Thinking about penises, dolphins, and elephant trunks

English:
English: (Photo credit: Wikipedia)

My mind wanders, and to very odd places sometimes.  Maybe it’s because I’m an author; or perhaps it’s why I’m an author … I’m not even sure if there’s a difference.

This time it wandered to the notions of male power and phallic symbolism.

Certain people see phalluses everywhere they look and decide this is signs of male dominance.  If that’s the case, then perhaps it’s also a sign of God‘s gender, because the criterion I’ve encountered in scholarly attempts at these kinds of arguments really seem to amount to “anything even vaguely cylindrical is a phallus”.

Case in point:  A critique of the Little House books that I don’t recall terribly well, but it relied on the idea that Pa’s rifle was, in some way, symbolic of both his penis and his power.  Funnily enough, I strongly suspect that it was a symbol of nothing at all, and was a factual hollowed tube of metal which lobbed high velocity chunks of lead for the purposes of self-defence and obtaining of meats.

Really, by this same reasoning, dolphins are phallic symbols, elephants’ trunks are …

Thing is, some things just need to be cylinders or approximately so.  A streamlined shape for going through water?  Phallic.  A streamlined way to fill something up with high explosives so that it can reach escape velocity in a vertical orientation?  Phallic.  What other shape would you have them be?

I saw an image of a woman standing beside a taxi she’d made up to look like a vagina — it was interesting, but you must admit, not terribly aerodynamic.

True, yes, we are in a patriarchal society; true, yes, men do hold greater power than women (at least in Western culture, there are exceptions on some of the non-Western societies as I understand them); true, yes, symbolism can exist in certain things.  I just find it so amusing that so many feminists have penises on the mind to such extent that when they see a portabello  they see a man’s genitals.
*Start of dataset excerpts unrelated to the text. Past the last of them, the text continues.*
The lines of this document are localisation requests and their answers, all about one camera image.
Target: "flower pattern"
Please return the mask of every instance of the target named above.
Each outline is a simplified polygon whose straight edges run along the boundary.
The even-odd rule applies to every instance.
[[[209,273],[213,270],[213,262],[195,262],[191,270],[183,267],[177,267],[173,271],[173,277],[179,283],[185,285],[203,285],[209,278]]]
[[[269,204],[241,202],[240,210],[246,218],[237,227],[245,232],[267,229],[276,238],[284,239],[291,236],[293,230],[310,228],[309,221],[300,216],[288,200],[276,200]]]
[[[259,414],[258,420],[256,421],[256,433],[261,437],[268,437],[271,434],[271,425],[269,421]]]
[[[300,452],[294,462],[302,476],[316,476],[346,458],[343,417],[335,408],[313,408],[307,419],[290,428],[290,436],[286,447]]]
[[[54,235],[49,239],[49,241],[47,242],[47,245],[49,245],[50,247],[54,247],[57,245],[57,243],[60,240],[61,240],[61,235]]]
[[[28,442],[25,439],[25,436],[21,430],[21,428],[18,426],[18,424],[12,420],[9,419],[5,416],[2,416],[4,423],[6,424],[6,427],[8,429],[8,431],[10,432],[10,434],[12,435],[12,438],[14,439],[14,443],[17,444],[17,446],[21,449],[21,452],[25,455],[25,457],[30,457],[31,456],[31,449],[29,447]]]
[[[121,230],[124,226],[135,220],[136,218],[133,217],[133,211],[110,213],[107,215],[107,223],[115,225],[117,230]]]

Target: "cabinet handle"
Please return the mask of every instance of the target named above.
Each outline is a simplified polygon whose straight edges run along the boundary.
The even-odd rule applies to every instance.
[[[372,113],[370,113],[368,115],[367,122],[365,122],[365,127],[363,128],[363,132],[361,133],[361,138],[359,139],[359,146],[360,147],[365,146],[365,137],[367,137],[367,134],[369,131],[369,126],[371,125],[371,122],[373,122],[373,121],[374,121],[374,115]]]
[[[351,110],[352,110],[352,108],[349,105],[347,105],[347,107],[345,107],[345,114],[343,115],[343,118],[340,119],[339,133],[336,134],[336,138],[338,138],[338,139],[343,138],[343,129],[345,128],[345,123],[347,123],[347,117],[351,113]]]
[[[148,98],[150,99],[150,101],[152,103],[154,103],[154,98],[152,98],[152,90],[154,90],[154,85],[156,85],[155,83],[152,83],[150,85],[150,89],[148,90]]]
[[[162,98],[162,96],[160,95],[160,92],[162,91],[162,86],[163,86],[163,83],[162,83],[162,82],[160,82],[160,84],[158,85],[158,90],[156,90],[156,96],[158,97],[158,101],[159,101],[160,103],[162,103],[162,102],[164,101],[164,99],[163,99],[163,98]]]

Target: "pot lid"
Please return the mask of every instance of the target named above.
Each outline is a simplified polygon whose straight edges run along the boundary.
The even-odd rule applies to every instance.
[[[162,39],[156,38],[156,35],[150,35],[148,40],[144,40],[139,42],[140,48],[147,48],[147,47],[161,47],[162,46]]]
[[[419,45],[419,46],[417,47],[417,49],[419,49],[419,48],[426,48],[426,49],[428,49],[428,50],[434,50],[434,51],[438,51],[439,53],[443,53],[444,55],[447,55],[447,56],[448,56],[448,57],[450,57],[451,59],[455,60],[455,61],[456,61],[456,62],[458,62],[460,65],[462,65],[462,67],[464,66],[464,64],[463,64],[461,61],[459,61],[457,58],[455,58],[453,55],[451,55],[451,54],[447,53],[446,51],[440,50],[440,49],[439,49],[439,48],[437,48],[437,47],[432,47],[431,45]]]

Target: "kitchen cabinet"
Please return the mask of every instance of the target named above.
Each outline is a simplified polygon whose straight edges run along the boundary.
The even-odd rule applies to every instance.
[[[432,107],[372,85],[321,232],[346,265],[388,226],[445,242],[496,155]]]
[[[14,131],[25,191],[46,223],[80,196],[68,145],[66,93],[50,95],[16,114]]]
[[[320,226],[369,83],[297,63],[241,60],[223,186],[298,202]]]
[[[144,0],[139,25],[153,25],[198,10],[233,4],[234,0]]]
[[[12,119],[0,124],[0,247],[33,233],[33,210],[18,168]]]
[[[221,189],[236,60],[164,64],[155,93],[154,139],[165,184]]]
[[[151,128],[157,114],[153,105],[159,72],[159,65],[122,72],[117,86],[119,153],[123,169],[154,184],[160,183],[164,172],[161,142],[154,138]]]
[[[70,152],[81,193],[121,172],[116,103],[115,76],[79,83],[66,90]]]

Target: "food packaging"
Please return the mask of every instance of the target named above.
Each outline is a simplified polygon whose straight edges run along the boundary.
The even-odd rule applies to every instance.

This isn’t to say that, at times, penises are’t hiding places; either by design, mistake, or a bit of both.  Whether or not they’re symbolic of anything, I’m sure, varies.  Some fantasy book covers of a few decades ago?  Those towers and castles that look like towers and castles, nah; some of the more creative ones that … maybe at first glance might be modelled after mushrooms … look again, few mushrooms have a small slit at the point — that’s a penis.  A gun, no — a projectile weapon of that sort can’t help its shape; until we have particle beam weapons there’s no other pragmatic form, after that we can start maybe shaping them like trumpets since we may want to accelerate the particles or beams before ejecting them … still a ray-gun modelled after a pistol or rifle is just to keep it recognisable … the rayguns of more than a few 50s pulp SF mags and novels which had that odd little, shall we say ‘knob’ on the end?  Mmm-hmmm …

I honestly believe, especially in the case of the book covers, that a lot more of it is sophomoric silliness than any malicious anti-feminism.  I might be wrong, certainly wouldn’t be the first time; but such is life.  I just think that in the case of being taken seriously in a matter it is wise to think over the arguments in question.  That needless phallic symbols are places is undeniable, but are they malicious or childish?  The former is certainly a terrible thing, the latter is certainly foolish and rude, but hardly a statement against anyone’s rights.  It’s a reversable thing — making vaginal symbolism for malicious purposes makes you no better than the penis-mongers, making it to be sophomoric makes you no more clever, but it can also be used to make a positive and important statement — it all comes down to intent combined with reasonable interpretation.  But first you just have to relax and ask yourself: is this a cigar or a big brown dick, to paraphrase George Carlin.